Ella Patel, sposata con Aidan, ha dedicato tutta la sua vita al lavoro diventando un'affermata arredatrice d'interni. Ha ormai 37 anni, perciò "tecnicamente geriatrica", e il padre - Joseph - figlio di un sopravvissuto al campo di sterminio di Birkenau, da tempo tenta di convincerla ad avere un figlio. Controvoglia, ma per appagare anche il desiderio del marito, Ella decide di riavviare il suo "orologio biologico" sottoponendosi a una procedura sperimentale, attuata dalla dottoressa Simmons presso il centro biotecnologico "Infinity". Dopo dieci giorni di terapia, il processo prevede l'installazione di un impianto permanente in area genitale, deputato alla produzione di ormoni aggiuntivi. Gli effetti collaterali saranno terribili, dal momento che Ella inizia ad avere allucinazioni contraddistinte dalla visione di enormi ragni e di una gracile e altissima donna.

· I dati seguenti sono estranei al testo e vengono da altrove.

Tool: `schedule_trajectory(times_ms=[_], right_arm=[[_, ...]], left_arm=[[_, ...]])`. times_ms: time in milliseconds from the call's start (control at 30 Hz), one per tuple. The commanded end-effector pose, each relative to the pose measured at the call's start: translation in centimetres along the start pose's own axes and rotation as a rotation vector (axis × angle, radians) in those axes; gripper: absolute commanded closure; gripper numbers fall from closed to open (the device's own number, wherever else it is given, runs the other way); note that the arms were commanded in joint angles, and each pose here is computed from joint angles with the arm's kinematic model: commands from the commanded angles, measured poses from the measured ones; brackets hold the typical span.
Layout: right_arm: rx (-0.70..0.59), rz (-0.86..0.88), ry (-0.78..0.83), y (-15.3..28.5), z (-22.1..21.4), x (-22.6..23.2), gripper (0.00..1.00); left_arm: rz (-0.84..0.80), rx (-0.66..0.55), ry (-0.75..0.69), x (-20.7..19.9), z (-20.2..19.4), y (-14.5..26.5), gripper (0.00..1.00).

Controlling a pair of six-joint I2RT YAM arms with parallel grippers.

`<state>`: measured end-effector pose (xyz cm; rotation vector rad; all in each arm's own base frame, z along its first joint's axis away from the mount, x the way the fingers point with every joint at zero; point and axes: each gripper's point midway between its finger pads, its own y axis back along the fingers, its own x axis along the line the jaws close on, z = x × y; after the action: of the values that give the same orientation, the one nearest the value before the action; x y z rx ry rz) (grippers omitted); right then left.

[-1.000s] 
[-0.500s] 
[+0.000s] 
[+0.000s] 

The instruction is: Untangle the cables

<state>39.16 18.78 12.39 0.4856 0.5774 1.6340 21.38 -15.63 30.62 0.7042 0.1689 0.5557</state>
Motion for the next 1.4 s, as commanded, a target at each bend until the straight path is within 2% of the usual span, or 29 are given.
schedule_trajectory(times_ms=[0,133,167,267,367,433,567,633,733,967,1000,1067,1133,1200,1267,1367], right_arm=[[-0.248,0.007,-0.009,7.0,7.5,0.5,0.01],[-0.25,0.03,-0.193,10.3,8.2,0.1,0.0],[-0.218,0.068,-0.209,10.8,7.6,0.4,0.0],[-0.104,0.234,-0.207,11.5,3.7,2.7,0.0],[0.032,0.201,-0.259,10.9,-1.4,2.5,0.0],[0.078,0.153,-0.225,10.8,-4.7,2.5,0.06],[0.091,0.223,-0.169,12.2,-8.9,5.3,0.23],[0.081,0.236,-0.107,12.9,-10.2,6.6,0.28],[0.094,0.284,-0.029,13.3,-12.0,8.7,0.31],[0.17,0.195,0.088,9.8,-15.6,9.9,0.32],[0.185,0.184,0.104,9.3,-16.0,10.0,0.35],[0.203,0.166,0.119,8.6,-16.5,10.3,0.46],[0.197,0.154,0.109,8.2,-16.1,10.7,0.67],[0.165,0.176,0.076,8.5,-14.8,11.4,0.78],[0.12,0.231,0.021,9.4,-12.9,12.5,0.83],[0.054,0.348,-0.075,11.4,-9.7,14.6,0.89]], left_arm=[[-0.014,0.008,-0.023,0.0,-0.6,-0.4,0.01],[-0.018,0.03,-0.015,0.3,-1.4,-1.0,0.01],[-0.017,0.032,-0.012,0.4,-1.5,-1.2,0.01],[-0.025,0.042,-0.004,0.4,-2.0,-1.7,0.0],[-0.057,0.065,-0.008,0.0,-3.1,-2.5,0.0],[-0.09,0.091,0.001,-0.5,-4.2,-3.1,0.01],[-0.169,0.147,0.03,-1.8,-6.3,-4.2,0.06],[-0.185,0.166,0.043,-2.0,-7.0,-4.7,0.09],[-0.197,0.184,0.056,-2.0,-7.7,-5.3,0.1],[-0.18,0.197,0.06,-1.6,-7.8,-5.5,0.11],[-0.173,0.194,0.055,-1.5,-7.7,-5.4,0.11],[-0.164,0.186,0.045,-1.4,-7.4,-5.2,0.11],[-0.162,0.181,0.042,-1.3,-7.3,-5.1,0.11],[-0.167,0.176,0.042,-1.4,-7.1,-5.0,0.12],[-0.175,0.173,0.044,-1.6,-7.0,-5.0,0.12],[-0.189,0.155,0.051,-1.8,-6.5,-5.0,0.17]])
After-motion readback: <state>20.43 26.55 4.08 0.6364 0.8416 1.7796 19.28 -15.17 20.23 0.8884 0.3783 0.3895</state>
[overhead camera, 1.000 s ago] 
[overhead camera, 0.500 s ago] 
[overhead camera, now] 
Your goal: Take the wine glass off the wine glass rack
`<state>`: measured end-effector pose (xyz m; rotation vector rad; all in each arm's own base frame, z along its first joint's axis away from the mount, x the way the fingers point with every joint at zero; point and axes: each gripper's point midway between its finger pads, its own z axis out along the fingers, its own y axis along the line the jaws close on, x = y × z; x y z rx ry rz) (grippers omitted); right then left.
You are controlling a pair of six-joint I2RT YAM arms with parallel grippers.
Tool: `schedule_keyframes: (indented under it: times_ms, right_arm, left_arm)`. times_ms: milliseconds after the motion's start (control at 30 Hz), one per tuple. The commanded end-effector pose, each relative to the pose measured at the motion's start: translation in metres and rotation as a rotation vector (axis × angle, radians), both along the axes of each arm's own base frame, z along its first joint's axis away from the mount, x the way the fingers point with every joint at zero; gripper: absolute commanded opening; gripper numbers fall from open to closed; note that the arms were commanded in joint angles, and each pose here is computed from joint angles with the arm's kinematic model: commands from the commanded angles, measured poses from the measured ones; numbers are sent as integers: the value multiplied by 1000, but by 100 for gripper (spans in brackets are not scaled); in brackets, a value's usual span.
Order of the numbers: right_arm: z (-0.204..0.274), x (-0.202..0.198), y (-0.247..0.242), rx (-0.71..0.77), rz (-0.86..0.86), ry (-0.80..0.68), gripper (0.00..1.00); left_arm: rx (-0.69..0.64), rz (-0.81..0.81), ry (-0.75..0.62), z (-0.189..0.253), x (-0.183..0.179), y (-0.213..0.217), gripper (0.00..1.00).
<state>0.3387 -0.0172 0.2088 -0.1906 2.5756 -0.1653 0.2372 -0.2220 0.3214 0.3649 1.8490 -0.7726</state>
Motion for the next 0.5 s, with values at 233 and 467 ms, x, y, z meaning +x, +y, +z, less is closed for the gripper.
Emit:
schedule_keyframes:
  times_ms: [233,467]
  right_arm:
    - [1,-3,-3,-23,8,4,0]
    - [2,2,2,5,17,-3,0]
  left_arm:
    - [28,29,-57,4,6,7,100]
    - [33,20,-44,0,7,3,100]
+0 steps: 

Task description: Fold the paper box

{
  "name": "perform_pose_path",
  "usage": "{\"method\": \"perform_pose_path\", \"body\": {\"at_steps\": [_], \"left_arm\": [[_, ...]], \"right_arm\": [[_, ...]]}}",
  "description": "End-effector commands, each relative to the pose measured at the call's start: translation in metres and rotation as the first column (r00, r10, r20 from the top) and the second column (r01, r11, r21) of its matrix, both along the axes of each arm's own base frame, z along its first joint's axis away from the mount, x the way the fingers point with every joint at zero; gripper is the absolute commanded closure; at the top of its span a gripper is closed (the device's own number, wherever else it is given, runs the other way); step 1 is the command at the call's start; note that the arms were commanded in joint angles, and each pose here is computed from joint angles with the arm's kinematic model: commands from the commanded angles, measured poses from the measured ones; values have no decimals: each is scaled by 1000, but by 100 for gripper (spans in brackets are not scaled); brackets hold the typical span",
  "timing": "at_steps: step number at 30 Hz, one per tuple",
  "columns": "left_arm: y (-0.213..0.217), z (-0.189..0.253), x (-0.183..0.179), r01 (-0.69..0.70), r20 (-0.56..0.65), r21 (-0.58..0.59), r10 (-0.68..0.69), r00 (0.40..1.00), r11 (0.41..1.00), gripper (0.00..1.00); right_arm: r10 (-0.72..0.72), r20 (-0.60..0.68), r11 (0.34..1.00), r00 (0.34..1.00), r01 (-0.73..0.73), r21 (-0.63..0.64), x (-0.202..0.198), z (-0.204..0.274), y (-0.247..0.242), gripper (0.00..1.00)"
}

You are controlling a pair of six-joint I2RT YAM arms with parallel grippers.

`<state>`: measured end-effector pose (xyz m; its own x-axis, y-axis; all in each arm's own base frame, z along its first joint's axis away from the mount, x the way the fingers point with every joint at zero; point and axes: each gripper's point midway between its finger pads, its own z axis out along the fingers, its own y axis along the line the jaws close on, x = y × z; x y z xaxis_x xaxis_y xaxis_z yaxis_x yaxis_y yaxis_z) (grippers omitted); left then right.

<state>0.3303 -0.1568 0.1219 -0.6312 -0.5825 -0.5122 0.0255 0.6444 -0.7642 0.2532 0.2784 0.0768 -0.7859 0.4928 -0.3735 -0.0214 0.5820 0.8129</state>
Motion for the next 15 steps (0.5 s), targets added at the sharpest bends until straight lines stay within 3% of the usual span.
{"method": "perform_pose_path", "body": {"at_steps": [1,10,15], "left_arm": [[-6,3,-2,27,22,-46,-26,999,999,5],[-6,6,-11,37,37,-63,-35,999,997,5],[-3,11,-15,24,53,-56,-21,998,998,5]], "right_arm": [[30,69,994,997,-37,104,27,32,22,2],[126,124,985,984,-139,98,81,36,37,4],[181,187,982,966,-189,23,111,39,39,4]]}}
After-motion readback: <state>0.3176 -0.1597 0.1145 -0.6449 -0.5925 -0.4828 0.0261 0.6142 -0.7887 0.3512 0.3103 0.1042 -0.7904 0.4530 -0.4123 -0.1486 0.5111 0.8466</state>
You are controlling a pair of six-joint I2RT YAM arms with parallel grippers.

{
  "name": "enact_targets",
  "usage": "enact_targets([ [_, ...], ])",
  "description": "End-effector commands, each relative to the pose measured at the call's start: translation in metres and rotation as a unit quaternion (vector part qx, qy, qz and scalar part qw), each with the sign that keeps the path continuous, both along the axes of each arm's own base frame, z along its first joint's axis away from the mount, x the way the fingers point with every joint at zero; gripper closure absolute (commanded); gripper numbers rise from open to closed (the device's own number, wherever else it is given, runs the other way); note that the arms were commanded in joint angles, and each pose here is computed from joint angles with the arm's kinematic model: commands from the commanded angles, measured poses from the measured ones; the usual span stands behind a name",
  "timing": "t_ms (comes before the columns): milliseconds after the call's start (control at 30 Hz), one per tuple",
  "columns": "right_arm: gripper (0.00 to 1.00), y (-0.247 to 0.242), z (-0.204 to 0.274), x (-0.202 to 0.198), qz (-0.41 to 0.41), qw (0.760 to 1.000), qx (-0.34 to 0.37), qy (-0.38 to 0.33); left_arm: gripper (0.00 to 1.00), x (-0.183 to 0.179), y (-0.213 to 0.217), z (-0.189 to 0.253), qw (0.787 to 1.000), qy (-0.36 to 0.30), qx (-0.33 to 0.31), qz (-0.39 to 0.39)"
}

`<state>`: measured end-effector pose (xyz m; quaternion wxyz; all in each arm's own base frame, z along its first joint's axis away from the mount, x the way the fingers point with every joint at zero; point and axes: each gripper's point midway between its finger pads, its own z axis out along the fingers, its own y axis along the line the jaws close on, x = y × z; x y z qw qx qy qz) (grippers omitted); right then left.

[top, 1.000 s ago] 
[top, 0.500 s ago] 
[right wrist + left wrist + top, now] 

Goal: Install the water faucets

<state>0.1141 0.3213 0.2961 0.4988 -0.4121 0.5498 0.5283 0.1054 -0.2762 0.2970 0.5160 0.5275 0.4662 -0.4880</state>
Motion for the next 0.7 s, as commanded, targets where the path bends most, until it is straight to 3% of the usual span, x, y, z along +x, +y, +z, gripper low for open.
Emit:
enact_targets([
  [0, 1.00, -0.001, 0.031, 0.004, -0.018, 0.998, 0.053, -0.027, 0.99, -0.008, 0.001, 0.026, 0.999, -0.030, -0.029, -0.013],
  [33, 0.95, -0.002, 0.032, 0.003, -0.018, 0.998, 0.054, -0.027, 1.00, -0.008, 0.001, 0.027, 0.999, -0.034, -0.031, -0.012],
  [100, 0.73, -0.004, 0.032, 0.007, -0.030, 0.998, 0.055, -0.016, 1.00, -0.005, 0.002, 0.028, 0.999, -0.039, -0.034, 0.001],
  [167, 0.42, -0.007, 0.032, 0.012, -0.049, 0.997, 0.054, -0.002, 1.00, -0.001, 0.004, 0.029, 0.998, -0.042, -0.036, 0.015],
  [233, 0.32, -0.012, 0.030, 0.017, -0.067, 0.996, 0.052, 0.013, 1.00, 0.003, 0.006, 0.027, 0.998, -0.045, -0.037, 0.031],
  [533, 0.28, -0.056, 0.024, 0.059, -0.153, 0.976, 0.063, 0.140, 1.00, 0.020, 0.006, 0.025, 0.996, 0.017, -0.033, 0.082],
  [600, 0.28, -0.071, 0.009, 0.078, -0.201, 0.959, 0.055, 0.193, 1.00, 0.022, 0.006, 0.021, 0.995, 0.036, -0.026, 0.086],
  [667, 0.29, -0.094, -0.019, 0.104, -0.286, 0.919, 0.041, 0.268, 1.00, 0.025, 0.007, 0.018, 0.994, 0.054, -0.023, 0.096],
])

Ormai gli horror sulla tematica della maternità e tutto quello che gravita attorno è illimitata per numero e per idee. Clock riesce a insinuarsi bene dentro un meccanismo ansiogeno e un'atmosfera bella densa di trovate potenti e devastanti. Come sempre annichilisce la psiche della sua protagonista mano a mano che la narrazione si dipana e struttura in maniera diversa alcuni clichè e stereotipi sul genere. Si stacca prepotentemente da una deriva soprannaturale scegliendo quella scientifica che a volte riesce ad essere ancora più spaventosa nella sua realisticità.
In Clock banalmente Ella non vuole avere bambini. E il tessuto sociale attorno a lei che sembra imporglielo contro la sua volontà e arrendendosi all'idea. Da qui la dolorosa scelta di iscriversi di nascosto a questa clinica costosissima iniziando una vera discesa all'inferno con quell'aggeggio che si infila in maniera invasiva dentro l'organo genitale femminile e il farmaco sperimentale che si trova costretta a prendere.